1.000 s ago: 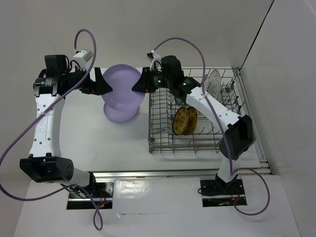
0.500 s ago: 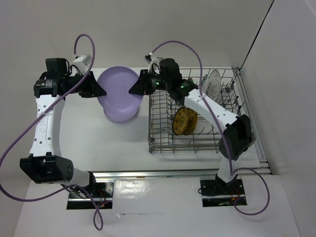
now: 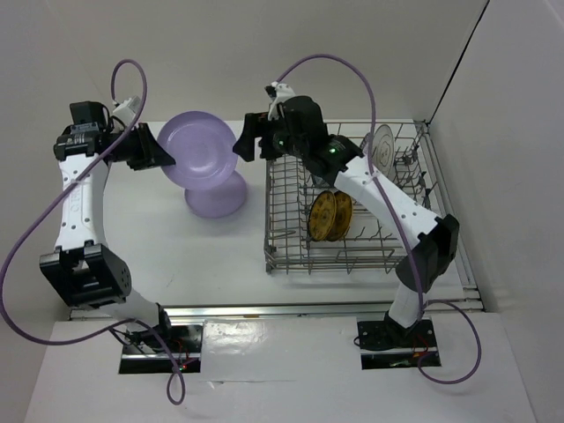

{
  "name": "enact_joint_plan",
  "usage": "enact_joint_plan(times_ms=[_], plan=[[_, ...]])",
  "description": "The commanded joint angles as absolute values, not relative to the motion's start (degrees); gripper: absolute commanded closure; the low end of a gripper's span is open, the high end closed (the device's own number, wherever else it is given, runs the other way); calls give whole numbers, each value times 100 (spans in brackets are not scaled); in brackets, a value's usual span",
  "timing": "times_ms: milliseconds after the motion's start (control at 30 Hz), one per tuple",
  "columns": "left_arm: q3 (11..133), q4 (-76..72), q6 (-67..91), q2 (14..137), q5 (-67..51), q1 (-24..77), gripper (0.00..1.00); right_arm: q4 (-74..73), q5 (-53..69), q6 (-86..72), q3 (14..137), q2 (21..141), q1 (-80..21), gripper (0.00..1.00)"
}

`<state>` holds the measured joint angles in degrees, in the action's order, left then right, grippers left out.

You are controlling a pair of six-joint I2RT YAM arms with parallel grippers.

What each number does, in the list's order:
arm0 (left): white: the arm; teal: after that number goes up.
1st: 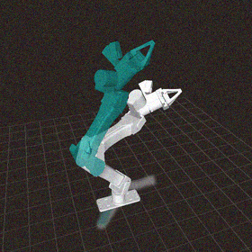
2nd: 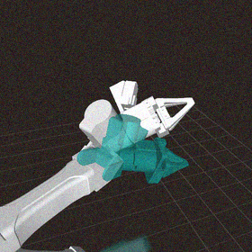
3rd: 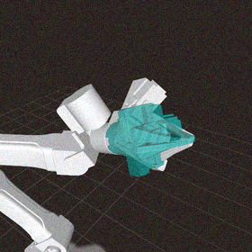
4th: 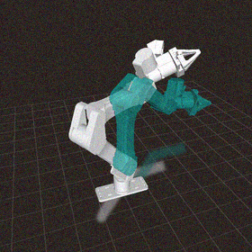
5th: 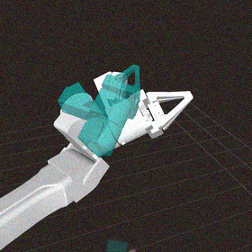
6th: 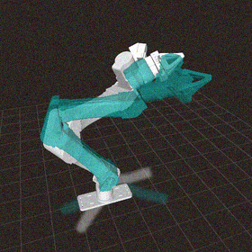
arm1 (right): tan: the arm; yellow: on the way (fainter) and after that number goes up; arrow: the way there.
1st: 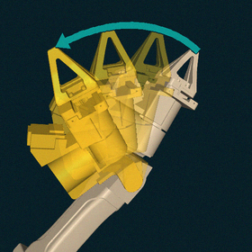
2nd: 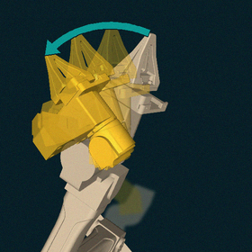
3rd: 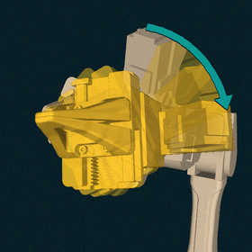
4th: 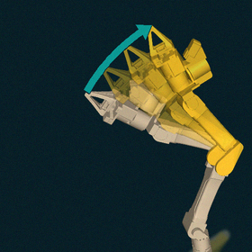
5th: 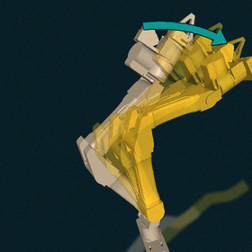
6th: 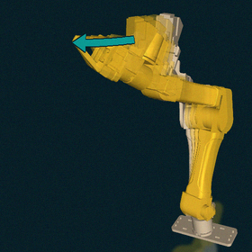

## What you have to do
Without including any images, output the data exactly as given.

## Response to this exercise
1.000 s ago: 
0.500 s ago: 
now: 

{
  "name": "enact_joint_plan",
  "usage": "enact_joint_plan(times_ms=[_], plan=[[_, ...]])",
  "description": "The commanded joint angles as absolute values, not relative to the motion's start (degrees); gripper: absolute commanded closure; the low end of a gripper's span is open, the high end closed (the device's own number, wherever else it is given, runs the other way); calls give whole numbers, each value times 100 (spans in brackets are not scaled); in brackets, a value's usual span",
  "timing": "times_ms: milliseconds after the motion's start (control at 30 Hz), one per tuple",
  "columns": "left_arm: q3 (11..133), q4 (-76..72), q6 (-67..91), q2 (14..137), q5 (-67..51), q1 (-24..77), gripper (0.00..1.00); right_arm: q4 (-74..73), q5 (-53..69), q6 (-86..72), q3 (14..137), q2 (21..141), q1 (-80..21), gripper (0.00..1.00)"
}

`<state>` holds the measured joint angles in degrees, in the action's order, left then right, grippers left out.

You are controlling a pair of six-joint I2RT YAM arms with parallel grippers.

What each number does, in the list's order:
arm0 (left): white: the arm; teal: after that number goes up.
1st: 
2nd: 
3rd: 
4th: 
5th: 
6th: 
arm1 (right): tan: the arm; yellow: on the way (fainter) and after that number goes up; arrow: the way there.
1st: 
2nd: 
3rd: 
4th: 
5th: 
6th: 

The exercise requires no additional answer.